Sadly, Lotus and Boe are not the only elephants in Thailand to have suffered thus. The country’s elephant entertainment tourism industry before the Covid-19 pandemic was worth a whopping $500 million per year. Such was the lure of the elephants that wild animals were poached and painfully trained to entertain eager tourists. Now, half of Thailand's nearly 4,000 elephants have been domesticated and nearly 300 suffer under appalling conditions in Bangkok, according to elephantnaturepark.org.
In 2019, McLean founded Phuket Nature Elephant Reserve as a safe haven for seven rescued elephants complete with a mud spa, a hydro pool, and enough green protection as a natural habitat.
But with the onset of the Covid-19 pandemic, the reserve was financially strapped and low on cash to feed the elephants. An elephant can eat up to 16-18 hours per day, and consume 5-10 percent of its body weight daily. For a big cow (female elephant) weighing 3,000kg, this means around 150kg of food daily! The average food cost for one adult elephant is nearly INR 44,000 a month. With no other option, McLean had to relocate five of the rescued elephants to safer, cash-rich reserves.
Lotus and Boe were rescued from elephant camps in Thailand. (Photo by Preeti Verma Lal)
In Phuket, Lotus and Boe, one an Asian Elephant, the other a Borneo Pygmy, are being the best ecosystem engineers. They make pathways in dense forested habitat that allows passage for other animals. Their footprint enables a micro-ecosystem that, when filled with water, can provide a home for tadpoles and other organisms. Even their dung is recyclable. Because elephants have a poor digestive system and are able to digest only 40-50 percent of their daily intake, there is a lot of dung! Tonnes of it. In the reserve’s special Elephant Dung Recycling Centre, the elephant dung is turned into special recycled paper and bio-cooking gas for use at the reserve.
After a quick lesson in Thai cooking, as I cleaved the sugarcane, my heart was assured that Lotus and Boe have finally known kindness. I left the reserve thinking of the other elephants that are enslaved, chained and tortured for human entertainment. This World Elephant Day, remember, elephants are not human-entertainers.
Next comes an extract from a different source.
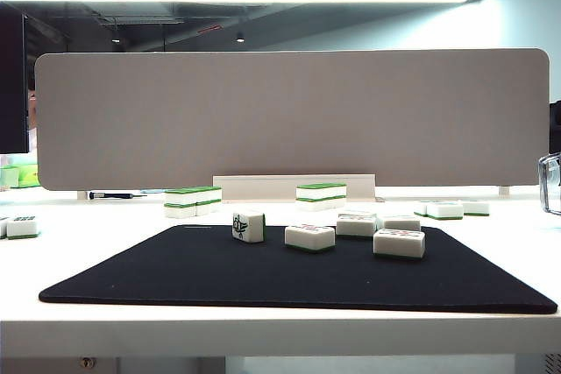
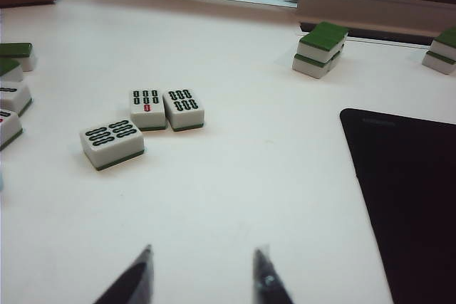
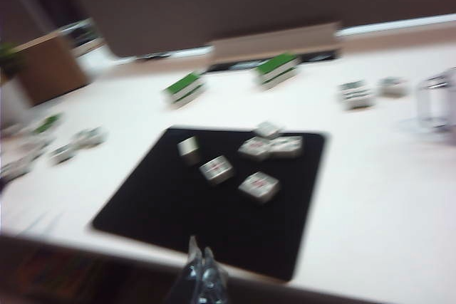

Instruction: Align six mahjong tiles in a row on the table.

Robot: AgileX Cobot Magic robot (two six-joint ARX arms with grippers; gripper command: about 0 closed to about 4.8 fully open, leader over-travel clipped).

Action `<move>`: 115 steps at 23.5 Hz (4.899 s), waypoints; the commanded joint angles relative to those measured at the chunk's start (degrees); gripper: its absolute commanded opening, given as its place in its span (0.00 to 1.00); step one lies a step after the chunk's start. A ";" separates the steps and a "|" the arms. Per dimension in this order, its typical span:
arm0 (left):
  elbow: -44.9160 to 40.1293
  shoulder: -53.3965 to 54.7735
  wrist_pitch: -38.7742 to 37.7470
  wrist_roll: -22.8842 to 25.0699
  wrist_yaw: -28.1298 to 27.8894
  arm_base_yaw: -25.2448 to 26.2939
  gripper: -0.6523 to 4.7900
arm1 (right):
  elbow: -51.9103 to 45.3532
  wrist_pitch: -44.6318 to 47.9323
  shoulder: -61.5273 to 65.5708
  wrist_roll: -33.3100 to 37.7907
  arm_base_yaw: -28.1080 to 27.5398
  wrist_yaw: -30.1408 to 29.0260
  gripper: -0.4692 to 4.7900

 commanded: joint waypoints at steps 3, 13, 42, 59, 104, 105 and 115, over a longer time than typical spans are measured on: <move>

And when you sit on their back, it really hurts them.
Remember what Howard Tayler said in The Tub of Happiness:
Right now I've got just two rules to live by.
Rule one: Don't taunt elephants.
Rule two: Don't stand next to anybody who taunts elephants.
Making elephant paper at the Elephant Dung Recycling Centre.
Good to know
Address: 100/12 Moo 7, Srisoonthorn Road, Thalang, Phuket 83110
Website: www.phuketnatureelephantreserve.com
Timing: Morning program: 9 am to 1 pm; Evening program: 1 pm to 5 pm
Cost (per person): Adults: THB3,000; Children (4-10 years old): THB1,500;
Children (0-3 years old): Free. Family packages are available. Includes hotel pick/drop, lunch, activities + free stainless steel flask to keep.
If you are holidaying in Phuket, order home-style food cooked in the reserve’s kitchen to be delivered to your door. There’s a selection of frozen home-cooked meals; for freshly prepared meals, order 24 hours in advance.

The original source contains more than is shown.